EXERCISE DIRECTIONS
Under this line are the records; repeat exactly the lines starting at the one containing "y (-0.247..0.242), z" and ending at the one containing "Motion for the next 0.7", omitting pictures.

··· RECORDS TO PROCESS

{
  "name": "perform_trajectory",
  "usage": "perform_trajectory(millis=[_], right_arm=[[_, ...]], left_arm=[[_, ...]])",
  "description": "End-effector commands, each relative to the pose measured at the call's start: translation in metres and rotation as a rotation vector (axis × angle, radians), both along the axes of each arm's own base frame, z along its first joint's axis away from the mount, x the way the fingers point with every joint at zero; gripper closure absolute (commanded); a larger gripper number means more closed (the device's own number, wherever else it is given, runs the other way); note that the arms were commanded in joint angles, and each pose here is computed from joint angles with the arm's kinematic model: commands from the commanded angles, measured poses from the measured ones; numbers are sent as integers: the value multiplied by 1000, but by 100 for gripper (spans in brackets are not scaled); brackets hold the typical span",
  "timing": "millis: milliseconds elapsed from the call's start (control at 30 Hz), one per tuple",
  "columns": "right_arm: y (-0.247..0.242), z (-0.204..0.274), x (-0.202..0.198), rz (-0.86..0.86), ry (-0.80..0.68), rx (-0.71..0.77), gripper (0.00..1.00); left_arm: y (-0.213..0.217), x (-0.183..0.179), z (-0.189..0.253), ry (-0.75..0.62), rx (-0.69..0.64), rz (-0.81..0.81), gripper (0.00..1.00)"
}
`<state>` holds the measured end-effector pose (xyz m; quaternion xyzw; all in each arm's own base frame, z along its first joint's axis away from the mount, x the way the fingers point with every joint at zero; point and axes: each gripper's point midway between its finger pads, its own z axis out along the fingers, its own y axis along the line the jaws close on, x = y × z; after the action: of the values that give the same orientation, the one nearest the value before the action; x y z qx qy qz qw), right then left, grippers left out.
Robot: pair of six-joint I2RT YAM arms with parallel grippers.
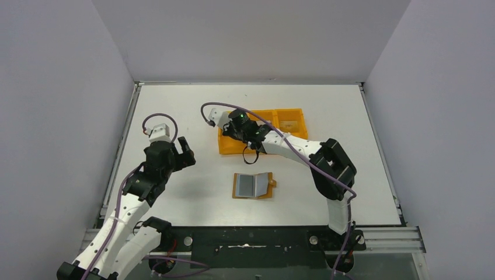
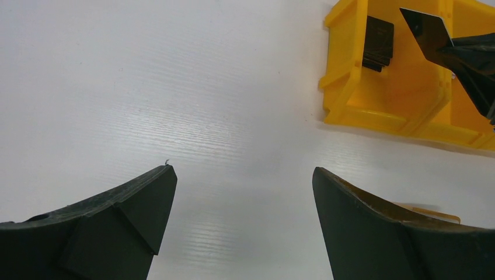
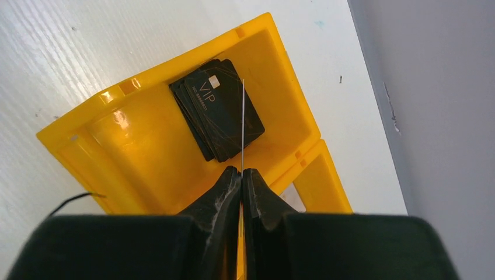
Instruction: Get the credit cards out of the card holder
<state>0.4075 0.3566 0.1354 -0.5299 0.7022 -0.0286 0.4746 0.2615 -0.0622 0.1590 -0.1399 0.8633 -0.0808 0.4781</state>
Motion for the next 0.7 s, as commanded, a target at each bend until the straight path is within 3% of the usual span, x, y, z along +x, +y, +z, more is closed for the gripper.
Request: perform_trajectory(millis=[0,667], right_arm=[[2,21,29,1,-111,-66,100],[2,-26,68,27,-160,-275,96]], left_arm=[[4,7,26,-75,-6,22,11],[3,6,28,-87,-16,10,11]])
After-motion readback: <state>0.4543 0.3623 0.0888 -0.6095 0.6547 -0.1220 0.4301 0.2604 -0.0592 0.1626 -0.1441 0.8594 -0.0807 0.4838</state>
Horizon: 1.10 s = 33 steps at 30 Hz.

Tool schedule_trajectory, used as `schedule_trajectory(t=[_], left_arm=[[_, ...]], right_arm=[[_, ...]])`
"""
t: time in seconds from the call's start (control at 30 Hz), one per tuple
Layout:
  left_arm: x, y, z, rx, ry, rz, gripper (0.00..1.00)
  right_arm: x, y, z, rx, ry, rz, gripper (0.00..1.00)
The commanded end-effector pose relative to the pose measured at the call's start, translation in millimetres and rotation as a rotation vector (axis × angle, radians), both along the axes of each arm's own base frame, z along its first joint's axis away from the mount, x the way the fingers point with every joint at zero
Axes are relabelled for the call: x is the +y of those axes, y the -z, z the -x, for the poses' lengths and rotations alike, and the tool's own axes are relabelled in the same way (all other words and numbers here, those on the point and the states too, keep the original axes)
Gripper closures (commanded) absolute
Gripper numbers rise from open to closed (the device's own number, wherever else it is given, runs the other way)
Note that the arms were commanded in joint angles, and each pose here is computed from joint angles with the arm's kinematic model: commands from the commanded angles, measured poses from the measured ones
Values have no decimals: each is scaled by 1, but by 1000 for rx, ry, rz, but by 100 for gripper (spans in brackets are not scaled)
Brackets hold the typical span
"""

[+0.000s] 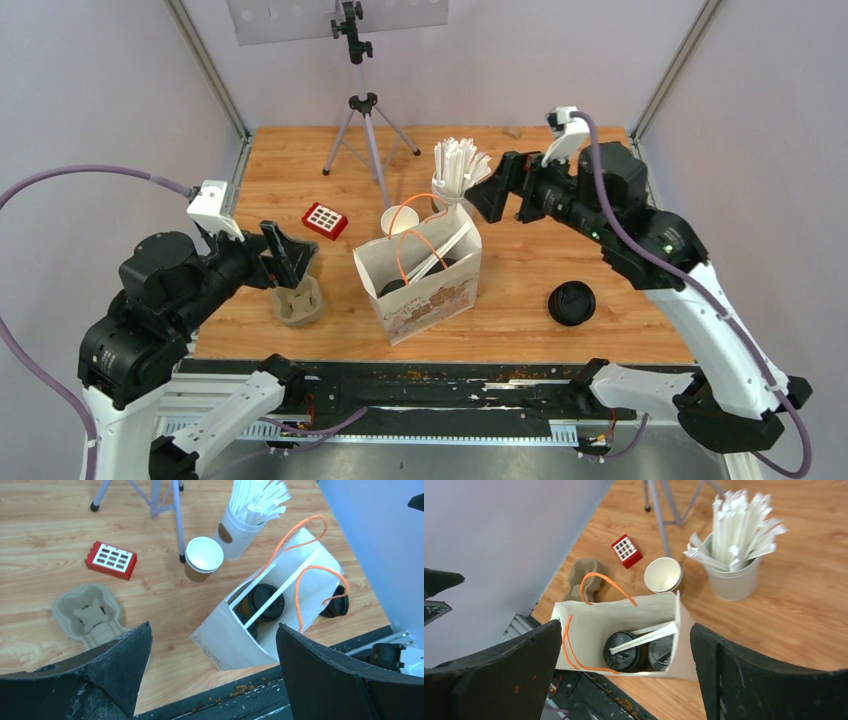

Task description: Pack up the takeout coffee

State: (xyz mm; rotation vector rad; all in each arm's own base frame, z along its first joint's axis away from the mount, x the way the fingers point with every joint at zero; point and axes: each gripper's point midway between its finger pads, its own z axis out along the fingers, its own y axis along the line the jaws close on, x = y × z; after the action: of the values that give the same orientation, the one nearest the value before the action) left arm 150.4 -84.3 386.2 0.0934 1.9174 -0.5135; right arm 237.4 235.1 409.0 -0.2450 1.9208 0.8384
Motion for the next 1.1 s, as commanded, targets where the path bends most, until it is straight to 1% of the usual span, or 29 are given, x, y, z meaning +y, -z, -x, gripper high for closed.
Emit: schedule_trajectory(t=[0.0, 0.13, 0.27, 0.33, 0.43, 0.57, 0.73, 0.83, 0.9, 1.07], left_arm=[[-12, -38, -5, -113, 65, 27, 0], [-16, -62, -2, -187, 102, 51, 0], [-14, -71, 0, -210, 94, 62, 0], [-13, -71, 3, -214, 93, 71, 0], [-13, -65, 7, -200, 92, 95, 0], [-13, -46, 11, -163, 78, 141, 0], [-3, -26, 9, -111, -11, 188, 0], [-4, -26, 9, -127, -15, 231, 0], [-2, -20, 8, -107, -36, 233, 0], [-8, -14, 6, -82, -19, 232, 0]], right_arm=[[-52, -16, 9, -97, 104, 175, 0], [-88, -31, 22, -120, 197, 215, 0], [-125, -39, 39, -132, 314, 195, 0], [-140, -35, 46, -114, 370, 187, 0], [-156, -15, 55, -33, 437, 195, 0], [-160, 7, 64, 42, 455, 197, 0], [-152, 4, 64, 35, 434, 135, 0], [-152, 4, 61, 24, 437, 154, 0], [-154, 3, 59, 15, 446, 161, 0], [-151, -6, 59, -18, 436, 114, 0]])
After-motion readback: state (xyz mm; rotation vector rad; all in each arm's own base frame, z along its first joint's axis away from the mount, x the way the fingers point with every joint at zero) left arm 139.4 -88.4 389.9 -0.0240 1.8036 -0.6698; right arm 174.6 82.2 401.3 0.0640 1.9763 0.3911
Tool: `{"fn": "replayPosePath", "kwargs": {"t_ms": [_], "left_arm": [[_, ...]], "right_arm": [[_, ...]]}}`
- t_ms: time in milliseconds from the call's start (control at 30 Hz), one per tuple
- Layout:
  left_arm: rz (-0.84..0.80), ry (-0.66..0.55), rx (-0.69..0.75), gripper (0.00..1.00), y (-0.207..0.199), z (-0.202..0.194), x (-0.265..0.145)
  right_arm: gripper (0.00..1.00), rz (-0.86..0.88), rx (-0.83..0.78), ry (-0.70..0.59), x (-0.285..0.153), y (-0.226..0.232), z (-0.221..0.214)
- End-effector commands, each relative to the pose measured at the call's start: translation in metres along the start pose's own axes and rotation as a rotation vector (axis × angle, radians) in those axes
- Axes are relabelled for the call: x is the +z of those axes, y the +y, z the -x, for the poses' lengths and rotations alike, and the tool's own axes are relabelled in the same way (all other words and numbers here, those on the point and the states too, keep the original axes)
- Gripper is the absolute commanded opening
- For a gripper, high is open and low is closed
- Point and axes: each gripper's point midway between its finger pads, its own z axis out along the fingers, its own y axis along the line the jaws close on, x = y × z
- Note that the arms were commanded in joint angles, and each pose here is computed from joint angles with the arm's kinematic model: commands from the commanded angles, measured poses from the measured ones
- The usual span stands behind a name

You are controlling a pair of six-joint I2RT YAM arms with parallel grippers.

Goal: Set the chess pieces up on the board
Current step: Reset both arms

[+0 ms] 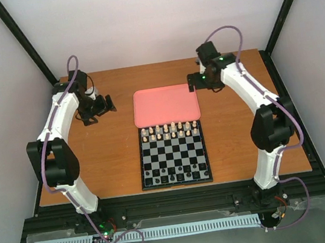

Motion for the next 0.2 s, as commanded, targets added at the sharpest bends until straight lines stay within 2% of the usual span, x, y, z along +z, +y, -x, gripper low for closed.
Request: {"fn": "replayPosePath", "kwargs": {"t_ms": [0, 167], "left_arm": [[0.015, -0.047, 0.029, 1.0, -0.0043, 0.0104, -0.0177], [0.025, -0.061, 0.029, 1.0, -0.0049, 0.013, -0.0206]], "right_arm": [[1.0, -0.031, 0.034, -0.069, -0.0241, -0.0207, 0.0064], [1.0, -0.062, 0.024, -0.042, -0.0193, -0.0288, -0.002]]}}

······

SOLUTION TO THIS TASK
  "columns": "right_arm: y (-0.247..0.242), z (-0.204..0.274), x (-0.202..0.198), rz (-0.86..0.86), ry (-0.80..0.68), rx (-0.71..0.77), gripper (0.00..1.00); left_arm: y (-0.213..0.217), x (-0.183..0.179), z (-0.189..0.253), ry (-0.75..0.62), rx (-0.69..0.64), rz (-0.81..0.81), gripper (0.00..1.00)"
}
`<state>` holds the measured end-effector pose (xyz m; quaternion xyzw; all in each arm's own base frame, z along its first joint's axis away from the mount, x the way the fingers point with every joint at zero; point and axes: each gripper's point midway between its finger pads, its own z axis out along the fingers, its own y axis along the line the jaws close on, x = y × z; after the action: of the values that give the same orientation, the one nearest the value before the action; x y z qx qy qz qw), right then left, grippers left out.
Robot: pair of six-joint I2RT YAM arms with parallel grippers.
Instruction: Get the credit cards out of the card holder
<state>0.4075 0.3566 0.1354 -0.5299 0.7022 -0.0286 0.4746 0.2615 -0.0622 0.1590 -0.1399 0.8633 -0.0808 0.4781</state>
Motion for the next 0.7 s, as commanded, a target at each bend until the straight path is within 3% of the usual span, x, y, z along +x, +y, +z, more is closed for the gripper.

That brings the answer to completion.